Cliver também disse que não mantinha nenhuma relação pessoal com Lino e que o conheceu “na andança de procurar deputados” e que falava com ele durante suas visitas a Brasília sobre a necessidade de emendas para o hospital.

Sobre a troca de beneficiário das emendas, Cliver afirma que quando chega a hora de emprenhar o valor, pode acontecer de algumas instituições terem problemas de falta de documentação e a amenda acaba realocada.

“Isso não é uma novidade, não é uma surpresa. Não tem absolutamente nada de mais nisso”, afirmou à coluna.

Quanto a sua conversa com Leandro Diedrich, Cliver diz que conhece Leandro do hospital, mas “nada particular”, e nega que teria ajudado o funcionário com “lavagem de dinheiro”.

Já Leandro, também questionado pela coluna, disse que as conversas com Cliver “não tinham absolutamente nada a ver com a questão das emendas” e que isso foi “misturado nos inquéritos”.
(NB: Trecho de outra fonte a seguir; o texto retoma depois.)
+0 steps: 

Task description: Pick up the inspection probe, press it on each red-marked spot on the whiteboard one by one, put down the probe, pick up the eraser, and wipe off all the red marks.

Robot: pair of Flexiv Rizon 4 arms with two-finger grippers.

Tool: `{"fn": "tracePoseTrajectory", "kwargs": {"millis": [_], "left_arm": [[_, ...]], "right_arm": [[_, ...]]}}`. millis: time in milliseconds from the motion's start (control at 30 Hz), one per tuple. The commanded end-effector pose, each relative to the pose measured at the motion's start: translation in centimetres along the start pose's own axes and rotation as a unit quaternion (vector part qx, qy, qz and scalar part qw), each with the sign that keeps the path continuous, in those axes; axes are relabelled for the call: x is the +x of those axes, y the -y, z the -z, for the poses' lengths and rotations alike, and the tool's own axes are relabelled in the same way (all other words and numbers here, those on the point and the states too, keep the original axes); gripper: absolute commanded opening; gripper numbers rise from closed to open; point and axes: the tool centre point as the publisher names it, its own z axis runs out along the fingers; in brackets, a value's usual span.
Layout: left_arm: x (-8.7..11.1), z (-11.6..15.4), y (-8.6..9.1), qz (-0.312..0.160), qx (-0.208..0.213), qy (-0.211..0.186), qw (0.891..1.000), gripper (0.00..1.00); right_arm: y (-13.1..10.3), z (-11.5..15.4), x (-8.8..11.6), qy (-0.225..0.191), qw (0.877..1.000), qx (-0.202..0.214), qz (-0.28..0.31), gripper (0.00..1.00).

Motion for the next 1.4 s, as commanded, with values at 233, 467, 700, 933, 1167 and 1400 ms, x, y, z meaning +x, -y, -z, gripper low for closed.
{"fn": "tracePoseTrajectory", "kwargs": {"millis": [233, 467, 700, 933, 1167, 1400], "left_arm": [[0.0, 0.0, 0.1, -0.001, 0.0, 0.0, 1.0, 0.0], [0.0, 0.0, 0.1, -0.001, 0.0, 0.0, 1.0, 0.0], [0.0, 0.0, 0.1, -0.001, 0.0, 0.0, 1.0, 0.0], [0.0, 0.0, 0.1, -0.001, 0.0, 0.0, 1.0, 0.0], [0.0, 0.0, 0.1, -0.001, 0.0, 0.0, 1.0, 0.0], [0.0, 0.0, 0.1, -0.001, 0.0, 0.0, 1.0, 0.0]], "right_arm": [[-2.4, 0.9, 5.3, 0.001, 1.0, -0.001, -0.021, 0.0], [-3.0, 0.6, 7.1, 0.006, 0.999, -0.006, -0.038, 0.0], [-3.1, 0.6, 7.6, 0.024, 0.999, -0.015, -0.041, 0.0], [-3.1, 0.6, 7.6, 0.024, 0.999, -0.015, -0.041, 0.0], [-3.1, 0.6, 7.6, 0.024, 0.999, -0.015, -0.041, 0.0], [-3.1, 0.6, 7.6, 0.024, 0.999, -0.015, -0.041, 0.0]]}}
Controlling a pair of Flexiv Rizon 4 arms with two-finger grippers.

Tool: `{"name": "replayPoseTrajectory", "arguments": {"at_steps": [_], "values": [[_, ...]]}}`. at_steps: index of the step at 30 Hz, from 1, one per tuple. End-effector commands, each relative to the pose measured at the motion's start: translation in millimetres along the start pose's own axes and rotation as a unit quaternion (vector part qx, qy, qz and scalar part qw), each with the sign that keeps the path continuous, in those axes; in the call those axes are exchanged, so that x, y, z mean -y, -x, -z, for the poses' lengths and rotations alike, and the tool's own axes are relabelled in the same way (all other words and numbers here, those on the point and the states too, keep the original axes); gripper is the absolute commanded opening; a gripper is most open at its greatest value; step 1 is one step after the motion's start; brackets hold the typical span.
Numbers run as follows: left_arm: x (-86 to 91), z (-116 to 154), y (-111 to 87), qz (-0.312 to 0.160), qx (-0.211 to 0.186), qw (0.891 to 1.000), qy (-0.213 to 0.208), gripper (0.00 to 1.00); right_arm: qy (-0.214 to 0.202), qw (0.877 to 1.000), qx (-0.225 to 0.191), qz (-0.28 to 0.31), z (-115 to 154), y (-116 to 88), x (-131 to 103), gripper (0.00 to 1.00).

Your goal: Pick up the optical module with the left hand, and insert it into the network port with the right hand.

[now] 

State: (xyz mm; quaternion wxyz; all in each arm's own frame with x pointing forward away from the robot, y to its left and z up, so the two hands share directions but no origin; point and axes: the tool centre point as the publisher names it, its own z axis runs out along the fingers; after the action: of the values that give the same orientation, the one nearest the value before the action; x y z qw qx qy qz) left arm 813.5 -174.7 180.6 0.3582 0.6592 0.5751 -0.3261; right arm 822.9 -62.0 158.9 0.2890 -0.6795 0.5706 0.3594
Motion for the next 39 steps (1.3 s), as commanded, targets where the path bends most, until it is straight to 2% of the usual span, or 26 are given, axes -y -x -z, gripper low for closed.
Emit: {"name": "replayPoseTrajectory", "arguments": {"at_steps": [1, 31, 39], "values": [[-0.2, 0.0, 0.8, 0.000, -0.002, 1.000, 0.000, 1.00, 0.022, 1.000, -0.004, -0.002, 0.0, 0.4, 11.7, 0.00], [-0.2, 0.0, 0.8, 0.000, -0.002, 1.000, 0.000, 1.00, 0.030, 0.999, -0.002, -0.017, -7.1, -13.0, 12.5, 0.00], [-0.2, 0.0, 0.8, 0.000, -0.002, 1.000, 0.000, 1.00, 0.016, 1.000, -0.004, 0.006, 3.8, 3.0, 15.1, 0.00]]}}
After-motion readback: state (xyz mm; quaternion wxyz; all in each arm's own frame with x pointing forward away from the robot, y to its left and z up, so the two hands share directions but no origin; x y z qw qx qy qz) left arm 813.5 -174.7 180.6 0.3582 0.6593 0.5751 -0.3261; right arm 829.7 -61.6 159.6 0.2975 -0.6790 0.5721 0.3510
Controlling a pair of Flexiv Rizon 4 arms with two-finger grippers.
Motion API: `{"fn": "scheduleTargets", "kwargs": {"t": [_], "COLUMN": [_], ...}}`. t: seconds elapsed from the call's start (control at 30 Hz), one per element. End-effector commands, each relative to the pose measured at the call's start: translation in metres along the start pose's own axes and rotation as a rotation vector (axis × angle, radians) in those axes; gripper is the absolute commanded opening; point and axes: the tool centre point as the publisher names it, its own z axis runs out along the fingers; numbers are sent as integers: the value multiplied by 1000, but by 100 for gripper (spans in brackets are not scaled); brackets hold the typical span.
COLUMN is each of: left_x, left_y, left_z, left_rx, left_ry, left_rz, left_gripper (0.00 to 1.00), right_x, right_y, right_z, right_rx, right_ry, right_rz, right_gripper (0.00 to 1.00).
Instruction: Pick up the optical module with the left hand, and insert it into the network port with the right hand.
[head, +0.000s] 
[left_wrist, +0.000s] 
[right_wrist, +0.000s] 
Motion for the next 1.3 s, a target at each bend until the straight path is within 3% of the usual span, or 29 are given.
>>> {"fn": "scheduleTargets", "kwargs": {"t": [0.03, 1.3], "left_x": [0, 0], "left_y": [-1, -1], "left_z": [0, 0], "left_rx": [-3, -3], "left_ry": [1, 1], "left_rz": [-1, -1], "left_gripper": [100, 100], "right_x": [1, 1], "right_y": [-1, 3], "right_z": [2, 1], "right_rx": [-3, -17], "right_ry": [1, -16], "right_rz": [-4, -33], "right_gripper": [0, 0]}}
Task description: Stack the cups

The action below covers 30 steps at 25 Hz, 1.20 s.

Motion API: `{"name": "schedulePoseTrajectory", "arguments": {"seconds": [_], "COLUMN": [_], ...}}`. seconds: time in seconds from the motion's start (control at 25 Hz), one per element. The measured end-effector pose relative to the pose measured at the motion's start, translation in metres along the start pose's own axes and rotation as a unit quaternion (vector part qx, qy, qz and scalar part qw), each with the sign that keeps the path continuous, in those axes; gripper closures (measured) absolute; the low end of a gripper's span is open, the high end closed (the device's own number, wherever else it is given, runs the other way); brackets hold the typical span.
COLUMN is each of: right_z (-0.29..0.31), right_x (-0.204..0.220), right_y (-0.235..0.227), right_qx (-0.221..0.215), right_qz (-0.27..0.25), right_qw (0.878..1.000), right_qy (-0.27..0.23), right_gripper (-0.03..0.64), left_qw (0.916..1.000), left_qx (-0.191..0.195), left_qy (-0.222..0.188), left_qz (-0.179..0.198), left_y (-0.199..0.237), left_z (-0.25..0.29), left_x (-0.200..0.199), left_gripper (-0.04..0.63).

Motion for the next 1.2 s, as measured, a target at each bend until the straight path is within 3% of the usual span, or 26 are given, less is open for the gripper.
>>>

Ele afirma que mantém conversas com Cliver, mas que no caso específico citado foi um episódio em que pediu orientação sobre “como proceder para modificar o meu tipo de pessoas jurídica”.

Em nota, o hospital Ana Nery disse que a instituição tomou conhecimento “com surpresa” da operação EmendaFest e que, desde então, tem colaborado com as autoridades, ” fornecendo prontamente todos os documentos solicitados e colocando-se à disposição para contribuir com o esclarecimento dos fatos”.

“O Hospital Ana Nery reitera seu compromisso com a ética e a legalidade e seguirá colaborando com as investigações para que sejam conduzidas com a máxima celeridade e transparência”, afirmou.

A coluna não conseguiu contatar Celcio ou o assessor parlamentar Lino Furtado.